Key events sent from Starshipit to WMS:

  • order_created – create/update order in WMS (status PENDING).
  • order_changed – refresh order lines; WMS cancels old allocations/picks and resets to PENDING if needed.
  • order_deleted – cancel allocations and jobs in WMS, free stock back to inventory.
  • order_shipped – confirm shipment in WMS, write final stock movements and mark order as SHIPPED or PARTIALLY_SHIPPED.

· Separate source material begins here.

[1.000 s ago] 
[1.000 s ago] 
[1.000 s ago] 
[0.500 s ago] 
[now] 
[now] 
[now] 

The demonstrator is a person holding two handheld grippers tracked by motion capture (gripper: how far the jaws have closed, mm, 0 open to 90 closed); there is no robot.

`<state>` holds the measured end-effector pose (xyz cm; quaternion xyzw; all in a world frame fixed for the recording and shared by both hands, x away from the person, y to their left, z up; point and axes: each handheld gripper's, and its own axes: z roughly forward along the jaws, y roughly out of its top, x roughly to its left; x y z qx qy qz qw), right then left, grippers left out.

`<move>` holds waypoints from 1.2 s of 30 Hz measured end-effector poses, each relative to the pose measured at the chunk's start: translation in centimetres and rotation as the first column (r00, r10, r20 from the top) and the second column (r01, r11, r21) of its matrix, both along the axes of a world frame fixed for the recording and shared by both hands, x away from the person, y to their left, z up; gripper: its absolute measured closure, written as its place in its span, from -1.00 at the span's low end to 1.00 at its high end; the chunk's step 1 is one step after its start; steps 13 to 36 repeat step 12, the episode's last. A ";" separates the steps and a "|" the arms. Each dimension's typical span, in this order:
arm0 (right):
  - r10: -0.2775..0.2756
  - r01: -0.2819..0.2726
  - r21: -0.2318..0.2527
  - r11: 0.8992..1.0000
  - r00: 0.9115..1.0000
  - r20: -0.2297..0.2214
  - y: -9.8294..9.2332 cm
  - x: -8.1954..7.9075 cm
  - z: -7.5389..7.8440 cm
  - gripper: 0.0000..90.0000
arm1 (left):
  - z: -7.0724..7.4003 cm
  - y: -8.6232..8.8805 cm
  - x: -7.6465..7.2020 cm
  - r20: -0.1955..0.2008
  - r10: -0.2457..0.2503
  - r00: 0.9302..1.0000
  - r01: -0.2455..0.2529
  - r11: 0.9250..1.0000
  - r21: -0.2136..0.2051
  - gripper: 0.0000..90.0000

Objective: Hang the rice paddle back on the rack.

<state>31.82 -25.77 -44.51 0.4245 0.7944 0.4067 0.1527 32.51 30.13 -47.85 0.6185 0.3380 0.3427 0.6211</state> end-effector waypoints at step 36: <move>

You decide how much of the outbound process you want WMS to handle:

  • Full WMS outbound (allocate, pick, pack & ship in WMS)
  • Hybrid (some orders via WMS, some via existing Starshipit workflows)
  • Headless (Starshipit handles outbound; WMS just mirrors orders & stock movements)

Common hybrid models

Model 1: Inventory & inbound in WMS, outbound in Starshipit

In this setup:

  • All inbound stock (POs, receiving, putaway) is managed in WMS.
  • WMS maintains accurate inventory and locations.
  • Outbound orders are still picked and shipped using:
    • Starshipit web UI, or
    • Starshipit Mobile / existing pick & pack processes
  • When labels are printed in Starshipit, WMS receives order_shipped events and:
    • Deducts stock
    • Writes shipment stock movements

This gives you full inventory control in WMS without changing how your team currently ships orders.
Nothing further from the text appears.